### WHAT TO WORK ON
Within the data that follows, set down exactly the lines from the one containing "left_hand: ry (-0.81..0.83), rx" through the one containing "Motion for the", both ends included.

[Opening DATA section]

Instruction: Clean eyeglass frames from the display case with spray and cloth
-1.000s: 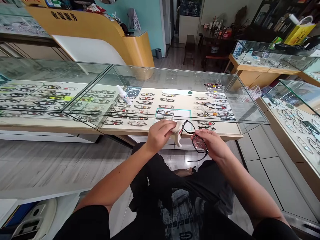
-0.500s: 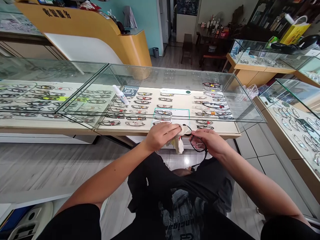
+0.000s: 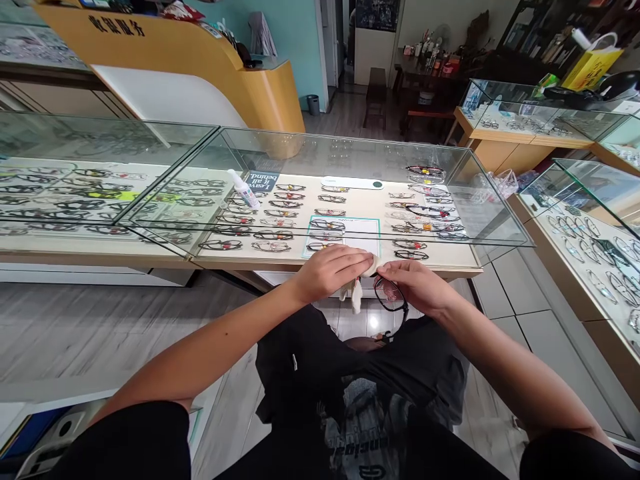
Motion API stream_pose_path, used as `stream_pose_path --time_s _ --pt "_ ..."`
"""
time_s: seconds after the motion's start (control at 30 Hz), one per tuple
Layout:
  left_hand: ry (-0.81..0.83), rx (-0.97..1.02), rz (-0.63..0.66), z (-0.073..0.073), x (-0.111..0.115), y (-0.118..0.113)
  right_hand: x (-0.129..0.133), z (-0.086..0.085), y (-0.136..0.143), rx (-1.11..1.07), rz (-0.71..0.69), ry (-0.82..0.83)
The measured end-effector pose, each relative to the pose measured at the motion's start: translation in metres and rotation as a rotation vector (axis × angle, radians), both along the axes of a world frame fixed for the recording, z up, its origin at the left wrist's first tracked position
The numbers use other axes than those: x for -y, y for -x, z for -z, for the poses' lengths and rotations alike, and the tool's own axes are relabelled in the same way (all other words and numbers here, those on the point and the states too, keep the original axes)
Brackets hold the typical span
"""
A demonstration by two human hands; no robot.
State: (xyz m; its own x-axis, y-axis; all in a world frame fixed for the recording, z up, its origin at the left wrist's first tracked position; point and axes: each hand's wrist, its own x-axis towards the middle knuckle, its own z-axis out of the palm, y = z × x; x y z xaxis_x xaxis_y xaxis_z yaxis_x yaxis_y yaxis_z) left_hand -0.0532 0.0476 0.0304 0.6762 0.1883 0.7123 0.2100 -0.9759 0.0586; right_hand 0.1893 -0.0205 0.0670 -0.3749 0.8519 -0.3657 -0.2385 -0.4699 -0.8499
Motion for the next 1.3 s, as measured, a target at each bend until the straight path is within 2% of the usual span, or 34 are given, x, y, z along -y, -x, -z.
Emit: stream_pose_path --time_s 0.1,0.2,0.27,0.37,0.47,0.57,0.63,0.83,1.07,1.17,1.3 --pt "0.064 0.012 0.018 -0.004 0.002 0.0 0.003 0.004 0.001 -0.023 -0.065 0.024" --pt "0.25 0.039 -0.022 -0.009 0.006 -0.004 0.003 0.005 0.0 -0.027 -0.101 0.04" --pt "0.469 0.085 -0.125 -0.01 0.008 -0.009 0.0 0.005 -0.003 0.005 -0.078 0.014" --pt "0.933 0.171 -0.232 -0.008 0.009 -0.019 -0.006 0.005 -0.006 0.124 0.044 -0.165" --pt "1.328 0.268 -0.148 -0.003 0.009 -0.029 -0.014 0.011 -0.006 0.207 0.236 -0.364" --pt "1.555 0.317 -0.05 0.004 0.011 -0.037 -0.022 0.023 -0.002 0.177 0.302 -0.395" --pt "1.593 0.325 -0.047 0.008 0.012 -0.042 -0.026 0.033 0.0 0.134 0.281 -0.37" --pt "1.501 0.303 -0.139 0.013 0.013 -0.049 -0.029 0.051 0.003 0.001 0.299 -0.287" --pt "1.683 0.336 -0.031 0.008 0.021 -0.056 -0.027 0.053 0.01 -0.153 0.257 -0.182" --pt "1.721 0.402 -0.039 0.008 0.025 -0.059 -0.027 0.055 0.011 -0.189 0.283 -0.169" --pt "1.769 0.431 0.037 0.011 0.025 -0.057 -0.029 0.06 0.009 -0.202 0.352 -0.159"
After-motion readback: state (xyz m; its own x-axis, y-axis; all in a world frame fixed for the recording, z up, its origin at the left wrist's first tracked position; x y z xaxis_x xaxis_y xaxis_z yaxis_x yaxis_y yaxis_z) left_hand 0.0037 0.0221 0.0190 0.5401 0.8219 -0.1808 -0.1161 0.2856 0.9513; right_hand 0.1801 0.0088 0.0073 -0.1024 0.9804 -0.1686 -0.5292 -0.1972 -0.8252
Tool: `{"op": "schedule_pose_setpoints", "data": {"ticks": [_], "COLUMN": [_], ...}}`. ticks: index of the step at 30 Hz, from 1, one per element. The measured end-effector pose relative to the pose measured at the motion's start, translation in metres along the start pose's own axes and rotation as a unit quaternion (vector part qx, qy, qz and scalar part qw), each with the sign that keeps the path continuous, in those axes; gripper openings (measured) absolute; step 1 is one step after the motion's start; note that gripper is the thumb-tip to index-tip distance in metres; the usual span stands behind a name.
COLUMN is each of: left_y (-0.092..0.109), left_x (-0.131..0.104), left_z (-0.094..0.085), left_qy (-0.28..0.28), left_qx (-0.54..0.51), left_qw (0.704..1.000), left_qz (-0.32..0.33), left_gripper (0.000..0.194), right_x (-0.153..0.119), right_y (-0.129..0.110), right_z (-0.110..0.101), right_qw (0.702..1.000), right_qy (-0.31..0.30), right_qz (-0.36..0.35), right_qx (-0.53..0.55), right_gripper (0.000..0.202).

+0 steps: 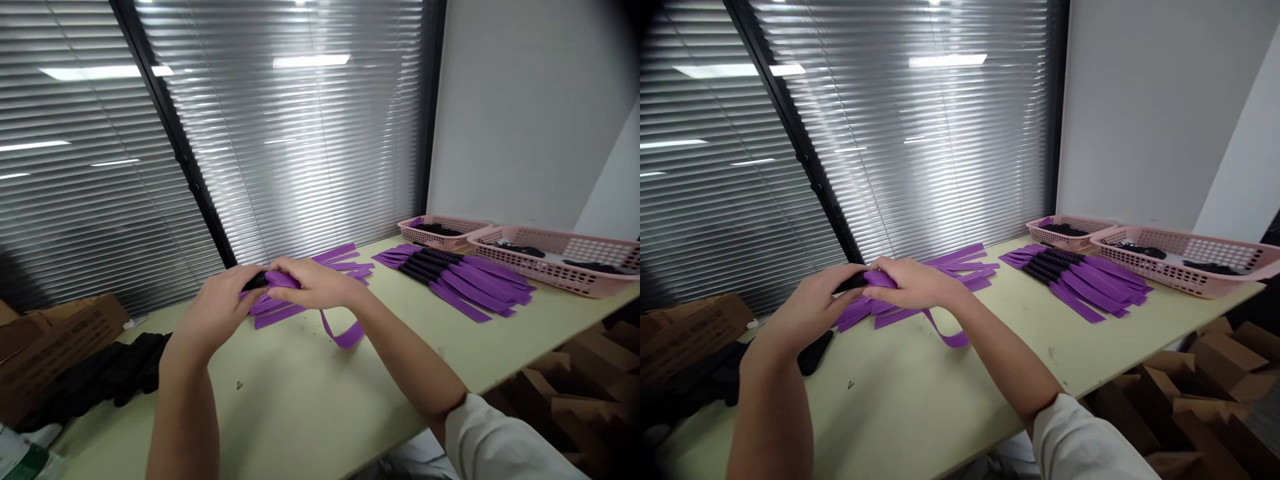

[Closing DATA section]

### RESPONSE FOR THIS EXERCISE
  left_hand: ry (-0.81..0.83), rx (-0.97..1.02), rz (-0.63..0.66), z (-0.073..0.073), x (-0.111..0.115), y (-0.118..0.113)
  right_hand: x (-0.129..0.133), z (-0.086..0.085), y (-0.136..0.143), rx (-1.11..1.07), rz (-0.71..0.69), ry (-0.82..0.83)
The measured end-effector pose, each relative to the pose measured at the motion's start: translation in metres and rotation as a rotation vector (axis × angle, radians), both along the axes of a world frame fixed for the recording, z up, its origin at the left wrist's first tracked position
The numbers use other axes than those: x for -y, y for -x, z for -z, for the poses' lengths and rotations alike, and the tool's own axes are relabelled in the same way (all other words and numbers here, those on the point and the states too, keep the original axes)
Brackets hold the typical span
"""
A demonstration by two human hands; no robot.
State: (xyz m; its own x-axis, y-axis; all in a world frame fixed for the recording, z up, its origin at the left wrist's first tracked position; point and axes: each hand's wrist, its own x-axis towards the middle knuckle, its own z-axis out of the palm, y = z × x; x y z xaxis_x xaxis_y xaxis_z yaxis_x yaxis_y yaxis_z) left_hand -0.0532 0.0476 0.0304 0.6762 0.1883 0.7123 0.2100 -0.9759 0.0586; right_hand 0.1893 -0.0205 0.0670 -0.3749 0.8519 -0.3657 -0.2385 -0.4699 -0.8499
Motion for the next 1.3 s, as measured, a target at each bend until the straight path is within 2% of the usual span, or 34 are given, x, y, z along -y, -x, -z.

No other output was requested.